Nuptial trichomes of S. tenuifolium (A and B), S. macrocarpum subsp. macrocarpum (C and E) and S. claritae (F and G). (A) Flower of the Central American S. tenuifolium (clade II). (B) Distribution of nuptial glandular trichomes (devoid of lipidic secretions) along the filamental column. (C) Overview of the andro-gynoecial apparatus of S. macrocarpum subsp. macrocarpum (clade III): oil-glandular trichomes are located all along the fused and free parts of the filaments. (D) Nile Red fluorescence (red emission) observed on trichomes with a 610 LP emission filter (polar lipids are concentrated in the oil blister). (E) Nile Red yellow emission observed on trichomes with a 535 ± 20 emission filter (neutral lipids). (F) Arrangement of oil-glandular trichomes along the filamental column of S. claritae (clade V). (G) Nile Red fluorescence (red emission) observed on trichomes located on the lower part of the filamental column with a 610 LP emission filter (polar lipids).

Fig. 9.

Nuptial trichomes of S. setaceum (A and C), S. micranthum (D and F) and S. angustifolium (G and H). (A) Lateral view of the S. setaceum (clade V) flower showing the distribution of oil-glandular trichomes along the filamental column. (B) Nile Red fluorescence (red emission) observed on trichomes with a 610 LP emission filter showing polar lipids accumulation in the oil blister. (C) Nile Red yellow emission observed on trichomes with a 535 ± 20 emission filter showing neutral lipids accumulation in the oil blister. (D) Arrangement of oil-glandular trichomes along the carboy-shaped filamental column of S. micranthum (clade VII). (E) Trichomes stained with Nile Red: polar lipids observed with a 610 LP emission filter are concentrated in the oil blister. (F) Nile Red yellow emission observed on trichomes with a 535 ± 20 emission filter showing neutral lipid accumulation in the oil blister. (G) Location of nuptial trichomes (devoid of lipidic secretions) on the lower half part of the filamental column of S. angustifolium (clade IX). (H) SEM micrograph showing the arrangement and the morphology of glandular trichomes on the filamental column.

Fig. 10.

Optimization of geographical distribution on the consensus tree (see Fig. 4), with maximum parsimony.

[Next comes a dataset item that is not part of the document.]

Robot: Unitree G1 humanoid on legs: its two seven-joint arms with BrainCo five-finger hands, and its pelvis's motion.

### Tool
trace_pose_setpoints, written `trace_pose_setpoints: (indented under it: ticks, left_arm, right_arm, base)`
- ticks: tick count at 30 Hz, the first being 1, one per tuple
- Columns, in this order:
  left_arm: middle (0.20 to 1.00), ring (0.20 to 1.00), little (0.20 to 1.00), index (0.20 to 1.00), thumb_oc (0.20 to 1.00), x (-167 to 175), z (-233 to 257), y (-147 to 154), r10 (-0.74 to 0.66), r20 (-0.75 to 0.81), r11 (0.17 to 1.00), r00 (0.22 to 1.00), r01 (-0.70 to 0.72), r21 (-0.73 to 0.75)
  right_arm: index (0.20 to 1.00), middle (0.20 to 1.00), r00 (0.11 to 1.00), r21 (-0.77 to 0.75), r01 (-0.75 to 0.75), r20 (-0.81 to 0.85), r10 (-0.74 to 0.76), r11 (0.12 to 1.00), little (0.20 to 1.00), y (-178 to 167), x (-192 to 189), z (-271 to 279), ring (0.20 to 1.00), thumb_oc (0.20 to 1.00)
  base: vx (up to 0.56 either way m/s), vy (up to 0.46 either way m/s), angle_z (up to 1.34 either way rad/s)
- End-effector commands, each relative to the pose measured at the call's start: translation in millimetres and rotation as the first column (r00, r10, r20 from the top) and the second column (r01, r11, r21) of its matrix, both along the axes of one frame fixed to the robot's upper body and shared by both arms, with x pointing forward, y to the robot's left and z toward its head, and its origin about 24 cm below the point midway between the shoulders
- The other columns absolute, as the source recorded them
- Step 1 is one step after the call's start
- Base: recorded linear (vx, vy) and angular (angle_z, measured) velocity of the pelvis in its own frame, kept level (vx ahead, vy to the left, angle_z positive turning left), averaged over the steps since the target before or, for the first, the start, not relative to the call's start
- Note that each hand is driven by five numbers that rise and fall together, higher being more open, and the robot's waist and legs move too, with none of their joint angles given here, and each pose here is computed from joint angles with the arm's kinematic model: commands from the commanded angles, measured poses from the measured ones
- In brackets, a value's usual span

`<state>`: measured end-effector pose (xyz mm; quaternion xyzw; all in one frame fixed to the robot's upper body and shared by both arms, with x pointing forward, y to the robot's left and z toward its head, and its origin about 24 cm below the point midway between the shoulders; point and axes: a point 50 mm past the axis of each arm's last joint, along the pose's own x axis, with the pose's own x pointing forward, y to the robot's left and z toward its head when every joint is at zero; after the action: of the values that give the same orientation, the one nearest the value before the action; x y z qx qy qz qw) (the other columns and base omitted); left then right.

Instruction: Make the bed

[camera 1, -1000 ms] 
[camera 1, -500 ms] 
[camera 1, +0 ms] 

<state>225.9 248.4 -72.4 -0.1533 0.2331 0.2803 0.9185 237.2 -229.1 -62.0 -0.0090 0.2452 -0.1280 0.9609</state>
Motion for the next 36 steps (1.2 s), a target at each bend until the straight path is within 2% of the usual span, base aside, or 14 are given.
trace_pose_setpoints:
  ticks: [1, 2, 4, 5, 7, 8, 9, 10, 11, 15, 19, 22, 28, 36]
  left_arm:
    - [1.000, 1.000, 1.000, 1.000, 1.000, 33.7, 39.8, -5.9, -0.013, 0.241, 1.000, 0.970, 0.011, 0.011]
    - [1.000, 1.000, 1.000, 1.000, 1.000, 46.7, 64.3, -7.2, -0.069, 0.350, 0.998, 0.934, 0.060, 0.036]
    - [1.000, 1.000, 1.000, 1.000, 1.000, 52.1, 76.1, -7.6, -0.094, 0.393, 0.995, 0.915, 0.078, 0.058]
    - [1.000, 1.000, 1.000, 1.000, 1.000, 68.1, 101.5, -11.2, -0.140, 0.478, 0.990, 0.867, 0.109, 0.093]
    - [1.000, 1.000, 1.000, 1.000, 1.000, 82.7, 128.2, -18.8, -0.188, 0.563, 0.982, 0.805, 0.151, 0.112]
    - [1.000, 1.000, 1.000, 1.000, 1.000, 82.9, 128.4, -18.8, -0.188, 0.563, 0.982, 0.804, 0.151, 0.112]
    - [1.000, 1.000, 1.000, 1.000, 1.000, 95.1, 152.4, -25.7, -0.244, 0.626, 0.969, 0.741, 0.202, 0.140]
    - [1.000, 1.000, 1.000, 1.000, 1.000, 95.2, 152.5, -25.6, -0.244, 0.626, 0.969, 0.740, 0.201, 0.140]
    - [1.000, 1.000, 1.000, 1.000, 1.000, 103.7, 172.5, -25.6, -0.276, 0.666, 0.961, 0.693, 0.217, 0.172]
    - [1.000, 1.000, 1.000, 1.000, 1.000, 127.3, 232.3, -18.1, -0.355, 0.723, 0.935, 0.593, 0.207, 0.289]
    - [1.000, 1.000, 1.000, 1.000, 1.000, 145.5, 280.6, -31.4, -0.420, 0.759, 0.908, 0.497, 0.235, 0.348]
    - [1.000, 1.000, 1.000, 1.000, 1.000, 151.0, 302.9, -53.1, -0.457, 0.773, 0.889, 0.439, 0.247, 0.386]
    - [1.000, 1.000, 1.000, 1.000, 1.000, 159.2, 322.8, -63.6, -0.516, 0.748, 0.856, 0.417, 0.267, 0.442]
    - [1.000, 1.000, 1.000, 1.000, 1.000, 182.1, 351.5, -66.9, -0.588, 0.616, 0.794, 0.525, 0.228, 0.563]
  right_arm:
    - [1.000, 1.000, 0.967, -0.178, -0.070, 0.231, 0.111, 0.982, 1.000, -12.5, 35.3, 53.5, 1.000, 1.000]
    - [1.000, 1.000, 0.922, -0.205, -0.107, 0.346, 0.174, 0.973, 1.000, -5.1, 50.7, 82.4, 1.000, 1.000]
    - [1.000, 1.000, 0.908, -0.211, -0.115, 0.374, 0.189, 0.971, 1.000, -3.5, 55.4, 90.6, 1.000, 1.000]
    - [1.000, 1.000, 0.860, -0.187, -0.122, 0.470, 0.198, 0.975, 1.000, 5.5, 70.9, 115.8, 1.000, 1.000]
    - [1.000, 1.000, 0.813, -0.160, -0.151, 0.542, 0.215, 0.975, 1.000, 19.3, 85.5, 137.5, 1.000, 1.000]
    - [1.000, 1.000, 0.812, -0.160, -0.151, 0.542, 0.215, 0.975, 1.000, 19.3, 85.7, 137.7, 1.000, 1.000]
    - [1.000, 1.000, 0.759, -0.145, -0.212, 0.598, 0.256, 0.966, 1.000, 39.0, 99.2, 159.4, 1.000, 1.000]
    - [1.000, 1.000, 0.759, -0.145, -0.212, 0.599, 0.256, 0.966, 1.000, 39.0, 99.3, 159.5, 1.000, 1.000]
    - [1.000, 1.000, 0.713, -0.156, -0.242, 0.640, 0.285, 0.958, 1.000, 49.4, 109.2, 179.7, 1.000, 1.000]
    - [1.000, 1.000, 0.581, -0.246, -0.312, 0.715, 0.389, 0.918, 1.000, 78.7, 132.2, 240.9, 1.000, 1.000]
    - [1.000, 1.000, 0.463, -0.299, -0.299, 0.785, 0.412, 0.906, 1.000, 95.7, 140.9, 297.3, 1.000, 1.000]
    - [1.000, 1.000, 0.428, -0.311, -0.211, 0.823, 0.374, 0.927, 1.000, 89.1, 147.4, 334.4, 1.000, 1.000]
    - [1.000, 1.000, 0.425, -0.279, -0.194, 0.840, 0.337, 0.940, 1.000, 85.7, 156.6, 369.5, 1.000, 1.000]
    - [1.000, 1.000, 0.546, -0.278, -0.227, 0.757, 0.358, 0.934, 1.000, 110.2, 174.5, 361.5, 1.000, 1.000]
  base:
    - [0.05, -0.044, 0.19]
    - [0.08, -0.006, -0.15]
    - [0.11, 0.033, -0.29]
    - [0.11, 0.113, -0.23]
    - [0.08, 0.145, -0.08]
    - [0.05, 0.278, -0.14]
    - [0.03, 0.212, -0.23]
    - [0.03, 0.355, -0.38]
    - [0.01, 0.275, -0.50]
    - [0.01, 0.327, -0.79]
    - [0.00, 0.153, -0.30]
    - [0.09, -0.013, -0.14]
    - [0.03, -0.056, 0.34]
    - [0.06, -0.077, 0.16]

External nodes are coloured according to the state observed for the current distribution area of each sample, internal nodes are coloured according to the ancestral state inferred. Multicoloured branches correspond to unresolved ancestral states. The most-parsimonious states are indicated above nine internal nodes (2–10).

Fig. 11.

Major clades (I to IX) identified within the consensus phylogenetic tree for Sisyrinchium (see Fig. 4). The subgenera (1) proposed by Goldblatt et al. (1990) and the sections (2) defined as subdivisions of the genus by Ravenna (2000, 2002, 2003b) are indicated on the right side of the figure. Species are designated for subgenus Sisyrinchium (red colour) and subgenus Echtronema (green colour), according to Bentham and Hooker (1883), Cholewa and Henderson (1984), Kenton et al. (1986), Rudall et al. (1986), Goldblatt et al. (1989, 1990) and Cocucci and Vogel (2001). Species labelled with the two colours were alternatively classified in the two subgenera. Uncertainties are coloured in grey.